I nodded. “That’s what my aunt thinks. I mean, I was just a kid, but my aunt was friends with my mom. She thinks my mom never really got close to anyone.”
“And when you’re lying to everyone around you, you can’t really be friends with anyone.”
His words made me flinch, but I didn’t see censure in his expression, just calm compassion. “You can be a good friend to other people, even if they don’t know all your secrets.”
“You can be a good friend to them, but they can’t be a good friend to you, can’t really be there for you when you need them.”
I ignored him and went on with my story. “When I was fourteen, Mom turned her paranoia and anxiety on me. I mean, she’d been getting more and more protective of me, keeping me home from school if the weather was the least bit bad, that sort of thing, but when I was fourteen I wanted to go to a school dance. She said no. She put a padlock on my bedroom door and locked me in. Until my dad died, I’d been pretty independent, free to run around the neighborhood with my friends, so I didn’t take well to being locked up. Especially not when my date was Damian Vernay, who’d I’d been crushing on for three months.”

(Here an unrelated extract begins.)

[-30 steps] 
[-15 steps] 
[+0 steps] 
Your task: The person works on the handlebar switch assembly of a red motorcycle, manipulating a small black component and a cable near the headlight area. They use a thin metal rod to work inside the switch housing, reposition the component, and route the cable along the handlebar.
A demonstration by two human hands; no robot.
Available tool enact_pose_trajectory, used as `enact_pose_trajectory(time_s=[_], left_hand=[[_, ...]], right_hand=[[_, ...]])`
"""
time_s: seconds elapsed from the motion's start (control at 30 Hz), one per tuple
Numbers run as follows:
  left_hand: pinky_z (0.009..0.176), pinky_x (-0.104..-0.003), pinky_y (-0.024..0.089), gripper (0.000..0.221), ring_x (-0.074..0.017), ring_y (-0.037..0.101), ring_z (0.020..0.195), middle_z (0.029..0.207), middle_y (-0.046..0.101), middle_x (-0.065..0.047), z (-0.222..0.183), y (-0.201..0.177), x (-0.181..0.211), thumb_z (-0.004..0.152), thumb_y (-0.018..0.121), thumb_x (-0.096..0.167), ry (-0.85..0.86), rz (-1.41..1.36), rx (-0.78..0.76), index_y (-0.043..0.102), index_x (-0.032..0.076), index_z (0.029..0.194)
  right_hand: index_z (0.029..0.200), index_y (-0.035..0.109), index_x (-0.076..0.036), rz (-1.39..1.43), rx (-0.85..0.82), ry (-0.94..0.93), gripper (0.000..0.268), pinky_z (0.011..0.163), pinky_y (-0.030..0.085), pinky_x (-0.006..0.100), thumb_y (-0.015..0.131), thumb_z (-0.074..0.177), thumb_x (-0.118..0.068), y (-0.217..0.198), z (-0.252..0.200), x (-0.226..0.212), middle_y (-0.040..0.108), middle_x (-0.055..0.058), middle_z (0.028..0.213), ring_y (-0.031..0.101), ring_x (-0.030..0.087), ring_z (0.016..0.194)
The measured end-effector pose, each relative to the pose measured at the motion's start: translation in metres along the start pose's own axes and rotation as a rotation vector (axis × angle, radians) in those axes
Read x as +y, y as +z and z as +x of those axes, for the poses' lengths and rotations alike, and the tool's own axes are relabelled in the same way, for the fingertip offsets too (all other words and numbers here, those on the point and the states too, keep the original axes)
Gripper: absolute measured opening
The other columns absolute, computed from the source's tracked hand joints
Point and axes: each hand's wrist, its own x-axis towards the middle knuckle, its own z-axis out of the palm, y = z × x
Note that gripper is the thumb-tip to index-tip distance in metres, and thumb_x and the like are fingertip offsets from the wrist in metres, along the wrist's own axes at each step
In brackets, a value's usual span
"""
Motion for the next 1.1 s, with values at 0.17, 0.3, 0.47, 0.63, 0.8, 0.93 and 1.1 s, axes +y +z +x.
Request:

“Damian the bartender?” he asked.
I laughed. “The same. Not sure what I ever saw in him, but at the time I wasn’t going to let anything keep me from that dance. I shimmied out the window, walked to Carrie’s house and got a ride with her parents. I told Carrie my mom had come down with the stomach bug and couldn’t drive me.”
“Damian didn’t pick you up?”
I cupped his chin and rubbed my thumb over his cheek, trying to erase the outrage from his expression. “He wasn’t old enough to drive, Oscar. Anyway, when I got back from the dance, my mother was furious. She said she’d been physically ill with worry about me. She locked me back in my room. At first, I didn’t care. I went to sleep and figured she’d cool off the next day. Except, when I woke up the next day, my door was still locked, and she’d painted my window shut.”